J.F. Penn: No, I definitely agree. Now I wondered who do you read for fun? Who are your influences as well in the genre?

Michaelbrent Collings: Well my influences were Stephen King and Dean Koontz.

My father was a world renown critic of both of those guys and I, of course, find periodically with Dean Koontz he is one of the nicest people ever in the human race. So he is just a great person as well as a great writer. Then aside from those two, Orson Scott Card, Isaac Asimov, Piers Anthony. I mean a whole list of people.

Some are very pulp writers and some are very literary and I'm always writing, reading five or six books at a time. It's just kind of limited by the amount of tank space on my toilets because that's where I read these days, because I have kids and they think that everything is a team sport, so that is my little tiny office now.

“What are you doing dad?”
“I'm going the bathroom.”
“Been in the for an hour and half.”
“I'm going to the bathroom. Leave me alone.”

But I read a lot of history. I love reading about Abraham Lincoln. I love reading about World War II because it was such a turning point in human history. I think it was the last war where there was a 100% bad guy and a 100% good guy. The two groups kind of lined up along those really black and white lines and it's such an interesting period to read for that reason. I am one of the most schizophrenic readers in the entire universe and if you looked at my bookshelf or pulled up the queue on my Kindle or my Nook, you would go, “This guy has mental health problems.”

J.F. Penn: Do you have any recommendations for female horror writers?

Michaelbrent Collings: I do, Mercedes Yardly is really good. She has got, they hard to explain. They are kind of haunting, is the best way I would explain it. She is also somebody who is very spiritual in her life. It bleeds into her writing and again there is nothing that, stands up and says “And now you have to believe like this.” But it just gives it sort of that deeper sense that there is not only the smaller play being run out of the page but there is this larger scheme that is happening as well. I think that makes it more interesting. She is somebody that I would recommend.

Rena Mason, just won the Stoker Award this last weekend for a short story and she is very good. She has written some really fun stuff and now I am about to embarrassed because one of the huge problems I have is remembering current names. If it is an author who died or who is about to die I am much better remembering them.

J.F. Penn: Well that is a good start that's brilliant.

Where can people find you and your books online?

Michaelbrent Collings: My website is Michaelbrentcollings.com but I am really easy to find just type my name.
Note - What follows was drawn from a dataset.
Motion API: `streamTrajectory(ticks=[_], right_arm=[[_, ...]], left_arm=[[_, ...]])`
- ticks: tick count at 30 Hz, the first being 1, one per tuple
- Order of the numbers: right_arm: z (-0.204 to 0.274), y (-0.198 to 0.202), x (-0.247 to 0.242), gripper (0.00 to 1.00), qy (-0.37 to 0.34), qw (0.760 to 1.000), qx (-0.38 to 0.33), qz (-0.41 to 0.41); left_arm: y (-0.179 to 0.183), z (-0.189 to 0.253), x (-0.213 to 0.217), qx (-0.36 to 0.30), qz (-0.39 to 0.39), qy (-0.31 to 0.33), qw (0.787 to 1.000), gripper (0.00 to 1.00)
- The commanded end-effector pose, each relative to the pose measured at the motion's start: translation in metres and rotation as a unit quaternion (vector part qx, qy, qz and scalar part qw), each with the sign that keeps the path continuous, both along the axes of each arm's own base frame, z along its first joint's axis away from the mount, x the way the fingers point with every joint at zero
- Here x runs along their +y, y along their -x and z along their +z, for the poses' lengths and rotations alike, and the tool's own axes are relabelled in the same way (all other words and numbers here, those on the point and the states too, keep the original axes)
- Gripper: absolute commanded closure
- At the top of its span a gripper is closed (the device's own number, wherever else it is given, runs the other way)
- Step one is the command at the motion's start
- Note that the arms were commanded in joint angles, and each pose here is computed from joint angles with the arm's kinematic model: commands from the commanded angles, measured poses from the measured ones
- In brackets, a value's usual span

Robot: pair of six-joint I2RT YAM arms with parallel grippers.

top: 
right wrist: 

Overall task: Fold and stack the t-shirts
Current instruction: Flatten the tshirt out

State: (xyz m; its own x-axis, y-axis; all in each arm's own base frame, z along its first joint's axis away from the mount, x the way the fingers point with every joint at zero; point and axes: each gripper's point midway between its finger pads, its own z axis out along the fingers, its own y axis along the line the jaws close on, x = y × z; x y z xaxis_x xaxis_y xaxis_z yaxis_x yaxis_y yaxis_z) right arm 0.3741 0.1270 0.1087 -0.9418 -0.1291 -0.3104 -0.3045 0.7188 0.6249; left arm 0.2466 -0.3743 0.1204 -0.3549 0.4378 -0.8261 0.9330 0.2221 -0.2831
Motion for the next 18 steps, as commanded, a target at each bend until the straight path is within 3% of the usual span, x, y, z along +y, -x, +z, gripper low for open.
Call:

Although there is an underwear model whose name is Michael space Brent. So if you type it in and you get this devastating dude with no clothes, that is not me, but Michaelbrentcollings.com or just type Michaelbrent on your Amazon browser or Barnes & Noble or wherever

J.F. Penn: Fantastic, thanks so much for your time. That was brilliant.

Michaelbrent Collings: Thank you

If you enjoyed this interview and would like more of Michaelbrent, there's a longer interview focused on the writing side of things here.

Here's my review of Michaelbrent's This Darkness Light on Goodreads:

This starts off like a fast paced thriller. John wakes up in a hospital with no memory and people are trying to kill him. A nurse, Serafina, helps him and they go on the run from government agents who will stop at nothing to destroy those in the way. Cue high body count and fight scenes … awesome 🙂

But then the dead start to morph into monsters and a thick fog begins to roll over the country, governments go silent as millions die from a horrific disease spread by the carriers … will John and Serafina be able to stop the end from coming? Will Isaiah, the haunted priest who hunts them, reconcile to his own demons?
A super fast-paced book that spirals from thriller into post-apocalyptic horror. Great fun!